== What the task asks ==
Report each line of the entries below that has the word "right" in it.
┌────────
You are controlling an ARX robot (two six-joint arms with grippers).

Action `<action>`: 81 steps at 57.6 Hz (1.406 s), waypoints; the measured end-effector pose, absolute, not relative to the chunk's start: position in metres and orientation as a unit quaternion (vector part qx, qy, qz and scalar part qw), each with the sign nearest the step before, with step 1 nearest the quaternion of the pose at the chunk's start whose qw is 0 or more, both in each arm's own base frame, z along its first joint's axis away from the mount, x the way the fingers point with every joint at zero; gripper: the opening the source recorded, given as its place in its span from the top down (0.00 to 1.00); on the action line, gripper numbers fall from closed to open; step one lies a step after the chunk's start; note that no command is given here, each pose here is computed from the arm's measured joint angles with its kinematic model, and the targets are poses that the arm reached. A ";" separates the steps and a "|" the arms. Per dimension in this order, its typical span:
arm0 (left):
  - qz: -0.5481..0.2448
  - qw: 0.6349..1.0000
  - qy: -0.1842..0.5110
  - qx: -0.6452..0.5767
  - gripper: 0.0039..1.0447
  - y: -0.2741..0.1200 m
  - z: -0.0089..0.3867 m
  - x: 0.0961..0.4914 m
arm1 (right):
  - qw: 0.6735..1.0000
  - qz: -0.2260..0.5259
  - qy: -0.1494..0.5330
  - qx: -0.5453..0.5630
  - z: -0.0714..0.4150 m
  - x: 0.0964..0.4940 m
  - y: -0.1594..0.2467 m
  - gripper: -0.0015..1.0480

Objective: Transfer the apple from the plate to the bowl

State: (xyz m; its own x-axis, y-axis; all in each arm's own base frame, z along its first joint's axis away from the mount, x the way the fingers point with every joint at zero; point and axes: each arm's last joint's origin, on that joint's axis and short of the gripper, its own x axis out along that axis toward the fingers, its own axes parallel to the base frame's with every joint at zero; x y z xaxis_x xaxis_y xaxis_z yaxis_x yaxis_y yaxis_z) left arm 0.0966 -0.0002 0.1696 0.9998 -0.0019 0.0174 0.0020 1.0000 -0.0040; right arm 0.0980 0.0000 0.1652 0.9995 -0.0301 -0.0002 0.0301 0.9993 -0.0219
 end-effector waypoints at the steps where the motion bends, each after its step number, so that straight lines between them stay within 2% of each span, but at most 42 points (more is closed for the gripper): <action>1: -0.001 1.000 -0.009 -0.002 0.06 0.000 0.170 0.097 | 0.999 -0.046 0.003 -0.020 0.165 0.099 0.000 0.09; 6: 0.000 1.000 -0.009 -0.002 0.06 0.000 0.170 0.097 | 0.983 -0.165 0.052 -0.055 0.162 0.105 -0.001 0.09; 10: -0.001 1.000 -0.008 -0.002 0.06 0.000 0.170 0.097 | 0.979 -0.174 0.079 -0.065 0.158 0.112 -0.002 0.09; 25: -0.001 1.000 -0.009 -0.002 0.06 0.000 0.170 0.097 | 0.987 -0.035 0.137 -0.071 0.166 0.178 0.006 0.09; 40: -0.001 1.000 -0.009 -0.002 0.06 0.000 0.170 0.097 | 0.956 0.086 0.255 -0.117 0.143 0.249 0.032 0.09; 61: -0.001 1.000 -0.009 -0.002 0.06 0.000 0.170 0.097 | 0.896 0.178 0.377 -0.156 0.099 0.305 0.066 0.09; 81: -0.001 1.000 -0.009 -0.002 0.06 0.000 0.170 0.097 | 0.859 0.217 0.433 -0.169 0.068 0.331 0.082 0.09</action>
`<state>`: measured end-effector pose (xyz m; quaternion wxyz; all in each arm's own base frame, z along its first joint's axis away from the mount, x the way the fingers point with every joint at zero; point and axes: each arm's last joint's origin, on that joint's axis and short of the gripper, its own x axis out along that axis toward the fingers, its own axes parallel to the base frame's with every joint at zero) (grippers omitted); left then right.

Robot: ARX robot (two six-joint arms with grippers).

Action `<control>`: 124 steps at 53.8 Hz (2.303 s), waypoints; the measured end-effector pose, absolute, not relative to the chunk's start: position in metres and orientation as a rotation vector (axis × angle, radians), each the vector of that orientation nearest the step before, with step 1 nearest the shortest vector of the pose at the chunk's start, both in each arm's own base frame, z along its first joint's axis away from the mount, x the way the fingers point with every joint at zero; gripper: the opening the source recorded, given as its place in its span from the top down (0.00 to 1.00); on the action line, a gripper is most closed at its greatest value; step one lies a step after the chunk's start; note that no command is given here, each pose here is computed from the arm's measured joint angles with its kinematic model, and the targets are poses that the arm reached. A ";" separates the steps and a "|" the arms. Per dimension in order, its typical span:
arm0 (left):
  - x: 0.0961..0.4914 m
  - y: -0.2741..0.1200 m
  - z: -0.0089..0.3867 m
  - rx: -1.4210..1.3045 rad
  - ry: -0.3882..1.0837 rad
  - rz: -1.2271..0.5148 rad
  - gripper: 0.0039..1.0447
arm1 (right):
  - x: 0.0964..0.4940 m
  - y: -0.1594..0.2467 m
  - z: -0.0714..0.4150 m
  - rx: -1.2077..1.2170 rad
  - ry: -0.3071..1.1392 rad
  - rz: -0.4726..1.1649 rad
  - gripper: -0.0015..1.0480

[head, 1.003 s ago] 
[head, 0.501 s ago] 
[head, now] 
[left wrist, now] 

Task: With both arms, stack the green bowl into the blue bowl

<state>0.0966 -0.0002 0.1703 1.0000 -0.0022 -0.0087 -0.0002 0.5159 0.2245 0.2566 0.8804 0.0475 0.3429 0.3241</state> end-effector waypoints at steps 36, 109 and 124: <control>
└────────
== Completed exercise ==
arm1 (right):
State: (xyz m; its own x-axis, y-axis; all in each arm's own base frame, z along its first joint's axis away from the mount, x the way the fingers point with every joint at zero; point and axes: each arm's last joint's origin, on that joint's axis and short of the gripper, its own x axis out along that axis toward the fingers, its own axes parallel to the base frame's with every joint at zero; x y z xaxis_x xaxis_y xaxis_z yaxis_x yaxis_y yaxis_z) left arm 0.0966 -0.0002 0.1696 0.9998 -0.0019 0.0174 0.0020 1.0000 -0.0040; right arm 0.0980 0.0000 0.1652 0.9995 -0.0301 -0.0002 0.0301 0.9993 -0.0219
`<state>`: measured end-effector pose (xyz m; quaternion wxyz; all in each arm's own base frame, z along its first joint's axis away from the mount, x the way the fingers point with every joint at zero; point and axes: each arm's last joint's origin, on that joint's axis and short of the gripper, its own x axis out along that axis toward the fingers, its own axes parallel to the base frame's with every joint at zero) (grippers omitted); left then right.
arm1 (right):

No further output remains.